[Items listed in a dataset]

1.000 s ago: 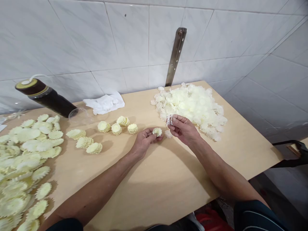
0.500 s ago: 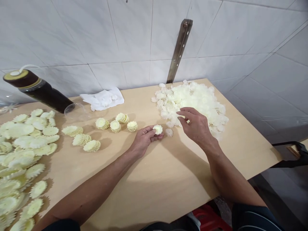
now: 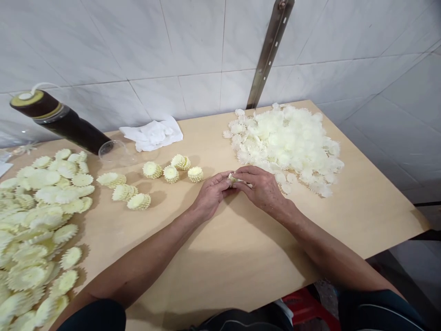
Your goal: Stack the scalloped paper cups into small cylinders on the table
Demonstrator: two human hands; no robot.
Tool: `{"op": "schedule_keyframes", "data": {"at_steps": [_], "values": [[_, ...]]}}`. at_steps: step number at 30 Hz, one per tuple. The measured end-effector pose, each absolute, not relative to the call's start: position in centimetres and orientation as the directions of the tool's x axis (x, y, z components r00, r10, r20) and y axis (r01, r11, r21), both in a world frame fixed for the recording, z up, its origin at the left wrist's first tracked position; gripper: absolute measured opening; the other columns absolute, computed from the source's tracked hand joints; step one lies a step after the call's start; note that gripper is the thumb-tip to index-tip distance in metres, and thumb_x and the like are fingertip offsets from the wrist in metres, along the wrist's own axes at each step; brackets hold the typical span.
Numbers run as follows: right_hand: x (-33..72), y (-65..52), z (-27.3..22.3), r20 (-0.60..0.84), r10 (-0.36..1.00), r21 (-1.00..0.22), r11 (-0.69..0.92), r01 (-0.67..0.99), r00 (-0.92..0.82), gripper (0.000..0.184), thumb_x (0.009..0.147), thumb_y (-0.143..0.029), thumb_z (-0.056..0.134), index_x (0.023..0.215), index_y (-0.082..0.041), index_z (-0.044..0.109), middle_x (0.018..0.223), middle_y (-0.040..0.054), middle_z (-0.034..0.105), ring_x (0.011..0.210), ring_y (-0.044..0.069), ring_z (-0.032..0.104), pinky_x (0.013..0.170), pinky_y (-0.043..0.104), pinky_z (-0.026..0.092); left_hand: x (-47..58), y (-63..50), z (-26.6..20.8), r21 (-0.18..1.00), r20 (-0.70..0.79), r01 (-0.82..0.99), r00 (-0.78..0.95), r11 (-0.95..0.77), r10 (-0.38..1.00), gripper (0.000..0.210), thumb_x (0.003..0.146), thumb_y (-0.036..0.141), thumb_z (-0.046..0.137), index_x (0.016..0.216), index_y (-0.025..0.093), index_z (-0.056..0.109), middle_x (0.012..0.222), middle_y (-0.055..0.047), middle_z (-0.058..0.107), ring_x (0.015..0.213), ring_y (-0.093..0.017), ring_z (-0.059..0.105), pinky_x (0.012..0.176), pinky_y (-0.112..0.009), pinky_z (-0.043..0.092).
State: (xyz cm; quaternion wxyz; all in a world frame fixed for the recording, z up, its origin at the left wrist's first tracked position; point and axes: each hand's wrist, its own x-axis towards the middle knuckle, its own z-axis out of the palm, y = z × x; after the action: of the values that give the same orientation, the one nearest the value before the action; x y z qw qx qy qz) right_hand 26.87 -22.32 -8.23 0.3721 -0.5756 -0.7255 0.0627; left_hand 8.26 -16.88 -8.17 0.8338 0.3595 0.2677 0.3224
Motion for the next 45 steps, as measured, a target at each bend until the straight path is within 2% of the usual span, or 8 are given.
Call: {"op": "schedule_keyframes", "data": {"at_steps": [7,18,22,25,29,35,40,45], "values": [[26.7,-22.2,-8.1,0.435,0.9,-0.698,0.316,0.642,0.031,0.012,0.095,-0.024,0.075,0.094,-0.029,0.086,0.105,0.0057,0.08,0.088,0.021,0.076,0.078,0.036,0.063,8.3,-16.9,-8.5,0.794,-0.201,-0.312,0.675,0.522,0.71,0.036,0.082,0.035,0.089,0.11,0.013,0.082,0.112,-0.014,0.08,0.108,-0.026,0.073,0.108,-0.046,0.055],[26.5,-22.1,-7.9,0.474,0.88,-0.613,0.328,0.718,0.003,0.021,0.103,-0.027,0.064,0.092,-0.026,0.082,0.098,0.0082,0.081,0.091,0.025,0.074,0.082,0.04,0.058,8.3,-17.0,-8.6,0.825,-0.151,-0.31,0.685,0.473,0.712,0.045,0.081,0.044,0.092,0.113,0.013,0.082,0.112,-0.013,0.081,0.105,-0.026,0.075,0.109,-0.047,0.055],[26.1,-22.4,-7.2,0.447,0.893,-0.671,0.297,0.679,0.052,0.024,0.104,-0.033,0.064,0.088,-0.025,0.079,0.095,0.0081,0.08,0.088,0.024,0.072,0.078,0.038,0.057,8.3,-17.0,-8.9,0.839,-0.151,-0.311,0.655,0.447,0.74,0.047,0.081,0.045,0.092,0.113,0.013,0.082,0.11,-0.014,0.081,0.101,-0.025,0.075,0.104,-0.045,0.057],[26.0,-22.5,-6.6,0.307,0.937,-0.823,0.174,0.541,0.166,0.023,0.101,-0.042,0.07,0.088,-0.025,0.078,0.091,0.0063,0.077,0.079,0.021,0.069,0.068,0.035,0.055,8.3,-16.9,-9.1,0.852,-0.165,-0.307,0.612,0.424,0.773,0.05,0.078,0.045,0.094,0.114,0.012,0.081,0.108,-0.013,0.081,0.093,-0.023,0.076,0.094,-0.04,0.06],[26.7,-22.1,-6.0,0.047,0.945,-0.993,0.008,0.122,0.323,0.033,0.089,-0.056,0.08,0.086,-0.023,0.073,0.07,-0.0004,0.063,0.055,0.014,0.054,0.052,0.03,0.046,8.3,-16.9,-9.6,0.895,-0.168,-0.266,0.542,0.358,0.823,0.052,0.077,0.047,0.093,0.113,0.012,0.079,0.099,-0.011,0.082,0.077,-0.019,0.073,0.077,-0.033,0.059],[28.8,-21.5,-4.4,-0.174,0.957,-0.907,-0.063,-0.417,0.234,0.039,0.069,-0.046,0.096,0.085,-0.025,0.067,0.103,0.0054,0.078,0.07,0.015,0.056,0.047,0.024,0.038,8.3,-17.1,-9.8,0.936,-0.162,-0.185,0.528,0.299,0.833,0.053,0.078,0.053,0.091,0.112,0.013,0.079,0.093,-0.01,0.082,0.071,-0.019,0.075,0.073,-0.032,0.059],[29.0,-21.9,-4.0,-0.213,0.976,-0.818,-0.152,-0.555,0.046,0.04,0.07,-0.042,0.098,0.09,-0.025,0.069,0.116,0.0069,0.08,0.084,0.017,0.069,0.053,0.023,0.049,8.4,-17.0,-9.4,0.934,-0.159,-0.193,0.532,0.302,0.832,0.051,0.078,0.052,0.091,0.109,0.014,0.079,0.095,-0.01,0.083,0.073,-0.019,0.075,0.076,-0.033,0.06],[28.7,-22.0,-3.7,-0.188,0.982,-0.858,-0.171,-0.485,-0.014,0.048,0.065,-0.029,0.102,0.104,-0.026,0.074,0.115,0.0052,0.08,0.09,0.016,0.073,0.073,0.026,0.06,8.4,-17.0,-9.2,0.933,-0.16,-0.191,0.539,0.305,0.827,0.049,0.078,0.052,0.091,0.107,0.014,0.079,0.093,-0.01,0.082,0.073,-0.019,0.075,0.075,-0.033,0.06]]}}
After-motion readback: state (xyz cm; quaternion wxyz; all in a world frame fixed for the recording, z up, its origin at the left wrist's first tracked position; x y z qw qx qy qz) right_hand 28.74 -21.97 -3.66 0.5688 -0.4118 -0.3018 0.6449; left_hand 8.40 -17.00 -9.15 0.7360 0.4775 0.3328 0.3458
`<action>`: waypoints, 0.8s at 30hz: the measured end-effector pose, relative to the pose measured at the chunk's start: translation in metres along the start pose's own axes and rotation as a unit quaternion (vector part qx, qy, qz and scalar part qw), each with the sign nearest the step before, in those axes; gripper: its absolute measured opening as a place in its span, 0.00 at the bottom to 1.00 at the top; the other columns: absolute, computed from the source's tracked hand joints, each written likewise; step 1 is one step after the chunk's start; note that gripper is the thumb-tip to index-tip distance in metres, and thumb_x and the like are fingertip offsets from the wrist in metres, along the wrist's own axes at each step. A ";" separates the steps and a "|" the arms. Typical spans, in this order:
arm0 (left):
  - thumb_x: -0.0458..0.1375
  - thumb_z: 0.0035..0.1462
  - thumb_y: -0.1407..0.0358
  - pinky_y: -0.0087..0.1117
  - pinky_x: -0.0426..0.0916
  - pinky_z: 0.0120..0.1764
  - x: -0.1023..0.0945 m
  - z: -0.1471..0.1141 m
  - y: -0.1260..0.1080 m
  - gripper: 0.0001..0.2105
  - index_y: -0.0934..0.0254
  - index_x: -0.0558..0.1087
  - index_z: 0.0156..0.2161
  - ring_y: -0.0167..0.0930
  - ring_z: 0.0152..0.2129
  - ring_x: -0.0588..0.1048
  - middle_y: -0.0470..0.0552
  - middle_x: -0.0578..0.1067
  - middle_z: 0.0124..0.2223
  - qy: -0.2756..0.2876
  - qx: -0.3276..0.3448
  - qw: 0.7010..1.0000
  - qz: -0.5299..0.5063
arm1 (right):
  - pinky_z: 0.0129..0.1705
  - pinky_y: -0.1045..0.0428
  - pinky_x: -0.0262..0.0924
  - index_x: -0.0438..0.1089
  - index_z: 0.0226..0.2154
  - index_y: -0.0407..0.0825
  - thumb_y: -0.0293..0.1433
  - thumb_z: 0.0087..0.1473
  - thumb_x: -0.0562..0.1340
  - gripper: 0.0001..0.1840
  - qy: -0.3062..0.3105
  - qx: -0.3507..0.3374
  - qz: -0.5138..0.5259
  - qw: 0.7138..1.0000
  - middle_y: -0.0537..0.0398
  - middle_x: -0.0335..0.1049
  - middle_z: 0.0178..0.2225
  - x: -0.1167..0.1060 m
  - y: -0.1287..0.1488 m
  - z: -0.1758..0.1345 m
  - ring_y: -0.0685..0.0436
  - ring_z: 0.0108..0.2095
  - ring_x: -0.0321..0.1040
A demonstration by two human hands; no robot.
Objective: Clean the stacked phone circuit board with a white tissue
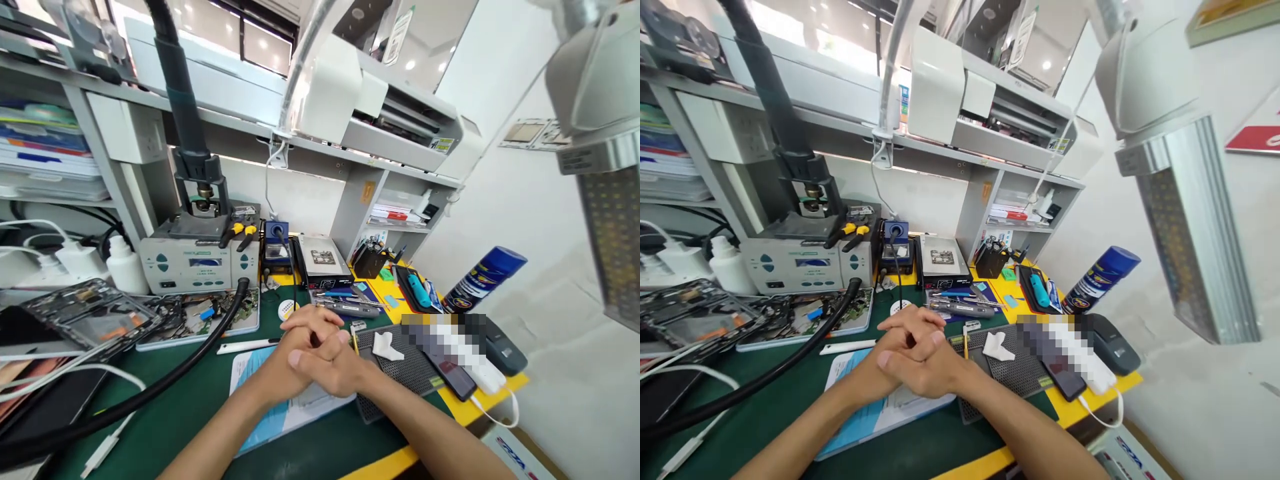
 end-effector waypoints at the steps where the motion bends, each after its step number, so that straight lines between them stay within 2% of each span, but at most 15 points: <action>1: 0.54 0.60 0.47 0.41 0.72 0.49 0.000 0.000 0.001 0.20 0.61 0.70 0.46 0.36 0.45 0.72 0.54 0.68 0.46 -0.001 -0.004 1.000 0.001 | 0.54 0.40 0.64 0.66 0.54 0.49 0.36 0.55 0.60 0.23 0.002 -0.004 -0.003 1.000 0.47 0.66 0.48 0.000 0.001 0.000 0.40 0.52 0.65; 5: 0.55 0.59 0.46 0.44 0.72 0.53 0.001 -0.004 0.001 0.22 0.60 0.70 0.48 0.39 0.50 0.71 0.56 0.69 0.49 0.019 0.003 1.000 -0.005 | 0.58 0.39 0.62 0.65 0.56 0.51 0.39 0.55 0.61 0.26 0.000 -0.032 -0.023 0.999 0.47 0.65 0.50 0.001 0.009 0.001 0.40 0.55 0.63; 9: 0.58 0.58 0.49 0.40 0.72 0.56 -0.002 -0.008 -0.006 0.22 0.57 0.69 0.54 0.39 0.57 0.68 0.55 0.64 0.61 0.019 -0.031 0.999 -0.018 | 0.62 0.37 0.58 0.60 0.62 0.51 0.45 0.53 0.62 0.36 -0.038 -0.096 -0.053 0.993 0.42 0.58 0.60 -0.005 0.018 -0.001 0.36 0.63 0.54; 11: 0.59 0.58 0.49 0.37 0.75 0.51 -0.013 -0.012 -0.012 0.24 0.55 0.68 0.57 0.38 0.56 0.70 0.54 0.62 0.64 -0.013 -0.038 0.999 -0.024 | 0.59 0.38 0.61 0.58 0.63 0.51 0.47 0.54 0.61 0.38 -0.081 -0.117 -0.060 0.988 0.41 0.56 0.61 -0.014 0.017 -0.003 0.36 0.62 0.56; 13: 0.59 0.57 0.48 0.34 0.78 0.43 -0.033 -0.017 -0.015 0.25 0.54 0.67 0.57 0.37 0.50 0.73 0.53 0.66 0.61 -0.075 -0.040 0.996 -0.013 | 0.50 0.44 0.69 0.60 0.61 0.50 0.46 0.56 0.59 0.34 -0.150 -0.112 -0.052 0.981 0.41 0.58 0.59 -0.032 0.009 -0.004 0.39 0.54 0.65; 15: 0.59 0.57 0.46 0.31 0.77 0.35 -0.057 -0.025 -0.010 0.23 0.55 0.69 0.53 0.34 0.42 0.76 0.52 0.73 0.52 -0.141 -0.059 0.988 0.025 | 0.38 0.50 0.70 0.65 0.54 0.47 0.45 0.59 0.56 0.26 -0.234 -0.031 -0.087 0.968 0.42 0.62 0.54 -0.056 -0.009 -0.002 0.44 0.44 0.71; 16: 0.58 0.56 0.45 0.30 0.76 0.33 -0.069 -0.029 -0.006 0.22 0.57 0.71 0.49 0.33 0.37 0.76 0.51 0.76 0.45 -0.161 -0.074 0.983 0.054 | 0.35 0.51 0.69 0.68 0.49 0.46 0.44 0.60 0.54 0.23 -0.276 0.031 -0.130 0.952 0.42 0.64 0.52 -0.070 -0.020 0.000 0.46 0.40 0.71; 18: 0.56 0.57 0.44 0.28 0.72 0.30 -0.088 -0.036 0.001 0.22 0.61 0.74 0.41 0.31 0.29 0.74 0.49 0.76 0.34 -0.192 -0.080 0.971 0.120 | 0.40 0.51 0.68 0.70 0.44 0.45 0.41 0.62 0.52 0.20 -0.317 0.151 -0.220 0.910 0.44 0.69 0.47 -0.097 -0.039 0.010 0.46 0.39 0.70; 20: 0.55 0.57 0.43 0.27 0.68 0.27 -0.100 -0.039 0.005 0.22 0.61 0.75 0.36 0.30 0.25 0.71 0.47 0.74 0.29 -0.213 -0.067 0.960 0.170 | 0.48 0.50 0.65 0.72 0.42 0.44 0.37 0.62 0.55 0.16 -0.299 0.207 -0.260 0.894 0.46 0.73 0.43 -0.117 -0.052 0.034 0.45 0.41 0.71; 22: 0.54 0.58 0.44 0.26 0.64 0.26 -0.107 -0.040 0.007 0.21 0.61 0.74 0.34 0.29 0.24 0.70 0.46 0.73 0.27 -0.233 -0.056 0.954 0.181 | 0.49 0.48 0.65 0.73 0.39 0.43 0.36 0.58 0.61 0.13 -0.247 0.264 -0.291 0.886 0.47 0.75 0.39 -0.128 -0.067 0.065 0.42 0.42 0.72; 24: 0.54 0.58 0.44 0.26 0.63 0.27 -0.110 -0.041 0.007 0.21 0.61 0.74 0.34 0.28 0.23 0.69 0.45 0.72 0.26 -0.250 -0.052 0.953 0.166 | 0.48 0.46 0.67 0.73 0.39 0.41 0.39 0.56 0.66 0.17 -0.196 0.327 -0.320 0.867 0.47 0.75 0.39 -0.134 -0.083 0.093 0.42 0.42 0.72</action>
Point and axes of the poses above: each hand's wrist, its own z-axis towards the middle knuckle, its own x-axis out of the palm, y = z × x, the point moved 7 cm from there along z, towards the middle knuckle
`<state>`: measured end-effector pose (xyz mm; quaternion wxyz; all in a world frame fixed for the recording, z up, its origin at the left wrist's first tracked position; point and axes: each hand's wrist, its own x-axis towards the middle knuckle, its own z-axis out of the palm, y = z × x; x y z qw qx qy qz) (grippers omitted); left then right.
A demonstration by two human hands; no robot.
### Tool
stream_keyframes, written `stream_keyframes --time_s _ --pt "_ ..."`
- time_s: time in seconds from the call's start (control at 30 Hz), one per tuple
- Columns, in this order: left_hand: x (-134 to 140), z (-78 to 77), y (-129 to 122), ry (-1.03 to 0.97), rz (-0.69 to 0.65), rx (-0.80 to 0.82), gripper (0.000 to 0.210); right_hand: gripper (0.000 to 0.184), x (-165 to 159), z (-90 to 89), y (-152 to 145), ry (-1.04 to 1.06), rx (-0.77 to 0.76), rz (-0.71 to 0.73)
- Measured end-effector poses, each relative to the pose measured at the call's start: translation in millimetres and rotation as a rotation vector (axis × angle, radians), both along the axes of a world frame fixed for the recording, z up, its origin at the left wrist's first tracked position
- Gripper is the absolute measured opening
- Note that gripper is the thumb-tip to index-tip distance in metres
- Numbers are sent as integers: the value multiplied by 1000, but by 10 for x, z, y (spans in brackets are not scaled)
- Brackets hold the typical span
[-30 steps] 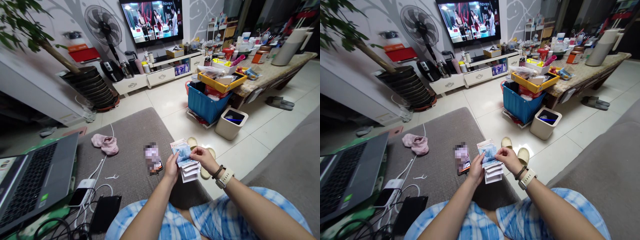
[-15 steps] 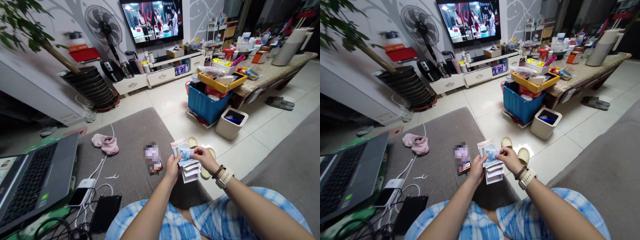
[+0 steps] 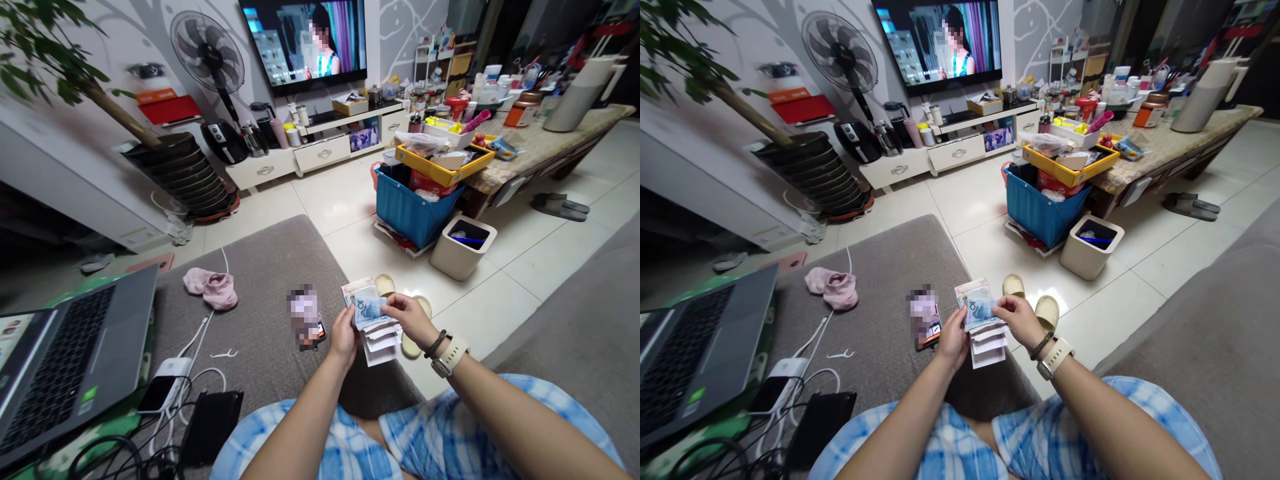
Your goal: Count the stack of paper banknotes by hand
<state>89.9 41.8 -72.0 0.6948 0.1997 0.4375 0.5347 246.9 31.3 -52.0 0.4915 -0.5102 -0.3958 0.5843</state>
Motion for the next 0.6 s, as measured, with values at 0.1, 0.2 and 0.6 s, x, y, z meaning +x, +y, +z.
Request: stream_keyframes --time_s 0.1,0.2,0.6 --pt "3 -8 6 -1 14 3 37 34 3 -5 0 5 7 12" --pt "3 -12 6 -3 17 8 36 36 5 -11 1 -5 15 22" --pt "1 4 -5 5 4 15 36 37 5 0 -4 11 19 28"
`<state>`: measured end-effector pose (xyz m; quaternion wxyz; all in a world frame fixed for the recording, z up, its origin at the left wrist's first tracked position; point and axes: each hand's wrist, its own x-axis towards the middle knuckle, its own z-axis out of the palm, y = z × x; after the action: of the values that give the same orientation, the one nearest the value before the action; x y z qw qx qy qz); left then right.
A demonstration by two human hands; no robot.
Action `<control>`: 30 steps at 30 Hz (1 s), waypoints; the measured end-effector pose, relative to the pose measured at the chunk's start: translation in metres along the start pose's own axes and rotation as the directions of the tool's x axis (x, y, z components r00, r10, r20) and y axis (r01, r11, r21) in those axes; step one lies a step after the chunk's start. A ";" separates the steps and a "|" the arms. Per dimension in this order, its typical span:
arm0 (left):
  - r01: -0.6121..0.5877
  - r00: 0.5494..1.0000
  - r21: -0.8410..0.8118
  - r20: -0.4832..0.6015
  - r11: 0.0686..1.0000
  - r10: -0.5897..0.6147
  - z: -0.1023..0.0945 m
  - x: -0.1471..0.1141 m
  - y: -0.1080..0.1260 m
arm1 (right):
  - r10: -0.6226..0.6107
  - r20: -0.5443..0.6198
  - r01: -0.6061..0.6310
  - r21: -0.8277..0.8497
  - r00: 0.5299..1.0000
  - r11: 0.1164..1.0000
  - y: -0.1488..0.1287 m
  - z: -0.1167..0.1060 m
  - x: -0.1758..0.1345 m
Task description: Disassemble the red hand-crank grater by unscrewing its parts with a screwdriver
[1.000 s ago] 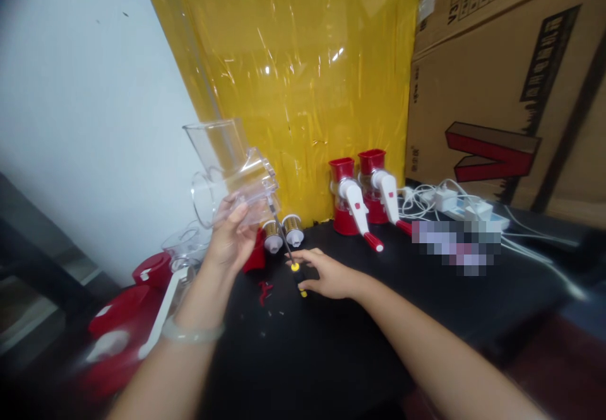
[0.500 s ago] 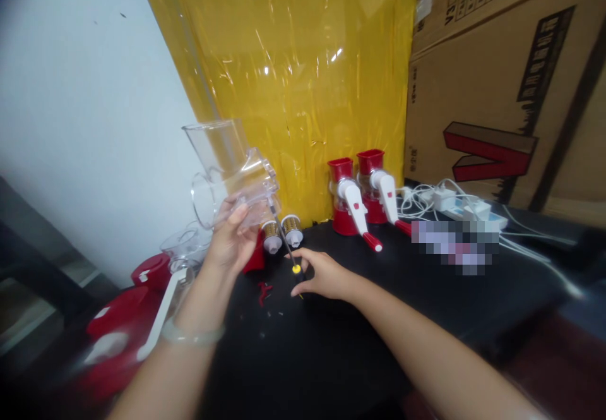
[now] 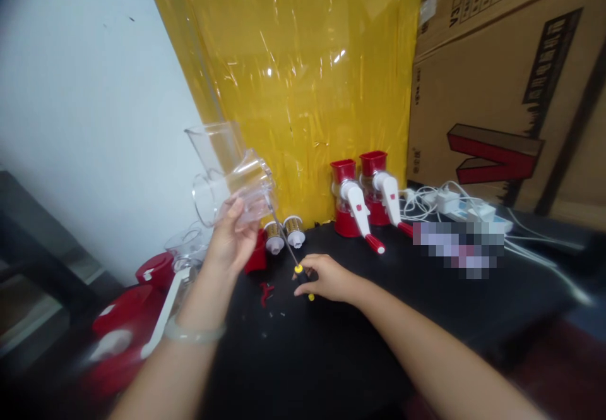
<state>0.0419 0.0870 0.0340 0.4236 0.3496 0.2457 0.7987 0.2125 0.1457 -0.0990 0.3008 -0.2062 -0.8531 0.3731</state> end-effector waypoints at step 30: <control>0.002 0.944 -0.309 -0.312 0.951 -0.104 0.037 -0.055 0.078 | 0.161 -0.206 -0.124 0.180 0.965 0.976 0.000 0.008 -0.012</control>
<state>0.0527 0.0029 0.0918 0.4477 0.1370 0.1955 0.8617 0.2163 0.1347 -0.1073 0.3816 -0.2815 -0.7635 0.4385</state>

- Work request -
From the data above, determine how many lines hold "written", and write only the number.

- Reply -
2